Tragedy in Tucson: Could it have been stopped?

It's easy to point to signs of mental illness in the accused Arizona gunman. What's harder to pin down is whether health, legal or education systems should have prevented his bloody rampage.

Jared Loughner was a troubled 22-year-old who scared his classmates and instructors at a community college, posted incoherent, conspiratorial ramblings on the Internet, and drove his friends away.

Prosecutors say Loughner attempted to assassinate US congresswoman Gabrielle Giffords, shooting her in the head from point-blank range as she met constituents on Saturday at a routine meet-and-greet outside a supermarket.

Giffords and 13 others were wounded, and six others, including a nine-year-old girl and a federal judge, were killed as the gunman sprayed bullets from his semi-automatic Glock pistol.

Experts say that while the public's desire to apportion blame for such a disaster is natural, it is difficult to foresee the use of deadly force by a mentally unstable individual.

"Everyone wants to hold someone accountable when an egregious thing such as this has taken place, (but) I think these kinds of episodes are terribly hard to predict," Scott Miller, a psychotherapy expert and founder of the International Center for Clinical Excellence, told AFP.

"In retrospect, it's easy to reconstruct the path that led to this, but the causes remain elusive."

Loughner was kicked out of Pima Community College after several run-ins with campus police and could only come back if a mental health professional assured he would not be a threat to himself or others.
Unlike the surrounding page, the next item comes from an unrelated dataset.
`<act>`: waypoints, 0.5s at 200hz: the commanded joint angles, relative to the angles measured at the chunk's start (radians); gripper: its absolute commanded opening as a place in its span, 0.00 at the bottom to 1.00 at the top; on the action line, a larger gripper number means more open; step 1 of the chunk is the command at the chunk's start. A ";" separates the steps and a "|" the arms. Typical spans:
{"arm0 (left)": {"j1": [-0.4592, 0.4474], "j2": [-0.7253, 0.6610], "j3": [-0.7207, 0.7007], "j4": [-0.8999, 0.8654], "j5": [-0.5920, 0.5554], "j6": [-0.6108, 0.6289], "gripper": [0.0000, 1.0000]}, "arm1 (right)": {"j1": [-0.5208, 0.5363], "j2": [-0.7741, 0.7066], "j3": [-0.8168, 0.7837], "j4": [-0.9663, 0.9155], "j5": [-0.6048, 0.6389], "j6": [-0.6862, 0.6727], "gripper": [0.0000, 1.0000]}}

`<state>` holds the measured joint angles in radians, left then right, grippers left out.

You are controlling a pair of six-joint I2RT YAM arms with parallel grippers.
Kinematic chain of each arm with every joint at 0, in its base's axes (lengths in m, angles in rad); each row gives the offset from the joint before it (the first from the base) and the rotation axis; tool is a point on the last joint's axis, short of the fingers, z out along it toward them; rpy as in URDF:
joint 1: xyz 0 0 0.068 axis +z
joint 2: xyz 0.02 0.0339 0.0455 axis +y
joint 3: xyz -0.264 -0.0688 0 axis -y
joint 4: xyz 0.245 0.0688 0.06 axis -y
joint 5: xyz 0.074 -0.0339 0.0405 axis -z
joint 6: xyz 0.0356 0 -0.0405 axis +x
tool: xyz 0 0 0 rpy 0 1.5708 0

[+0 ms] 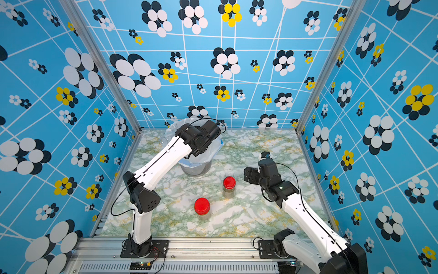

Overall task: Empty moldy mung beans from jars
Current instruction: Pour the moldy mung beans from the jar into the trash bin.

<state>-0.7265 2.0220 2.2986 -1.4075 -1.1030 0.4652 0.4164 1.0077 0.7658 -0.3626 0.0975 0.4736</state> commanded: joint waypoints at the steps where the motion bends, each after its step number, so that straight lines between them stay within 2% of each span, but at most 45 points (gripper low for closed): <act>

He did not return.

But the extent to which a school should notify parents and insist on medical evaluations in such cases, especially when the subject is an adult, remains a matter of debate.

A similar controversy swirled in the United States after the 2007 massacre at Virginia Tech, where troubled student Cho Seung-Hui murdered 32 classmates and teachers in the worst school shooting in US history.

On Tuesday Loughner's parents broke their silence to apologize to victims and their families and express shock at their son's act of barbarism, saying in a statement: "We don't understand why this happened.

It remains unclear whether the college spoke directly with Loughner's mother and father about their son, and whether the parents were even aware of his steadily deteriorating condition.

"We want it to be simple but it's not," said professor Lisa Dixon, who heads health services research at the University of Maryland School of Medicine.

It appears "there were signs that weren't necessarily missed," she added.

Ken Duckworth, an assistant professor at Harvard Medical School, said some health centers have their hands tied by school policies that enshrine the right to privacy.

That could leave many students vulnerable just as they enter the amorphous middle ground between adolescence and adulthood when, experts say, a person is most likely to start exhibiting characteristics of schizophrenia.

"Typically, there's all this concern for people's privacy," Duckworth said, pointing out that when an American turns 18, he can "shut his parents out of the equation."

As medical advances have allowed more mentally vulnerable people to attend college, schools have grown more reflective of society and its demons, further taxing an already overstressed system, Duckworth said.

Substance abuse also peaks at this age, and experts say the most at-risk mentally ill people are those who use and abuse drugs and alcohol. Throw in easy access to guns through relaxed laws, and the combination can be toxic.

"You can go to Walmart and get ammunition more easily than getting a mental evaluation" in Arizona, Duckworth said.

Experts agree that the level of violence among the mentally ill is low.

But Michael Fitzpatrick, executive director of the National Alliance on Mental Illness (NAMI), minced no words in blaming a failing mental health system that may have contributed to the suspect's deadly outburst.

"Nationwide, the mental health care system is broken. Arizona, like other states, has deeply cut mental health services," he said in a statement.

Miller, the psychotherapy expert, said such rampages as Tucson's remind him of the uphill battle experts face in a health system "strained to the breaking point."

"The challenge is not separating us as a society from the person who did this deed," Miller said. "He's one of us. We have to look at ourselves."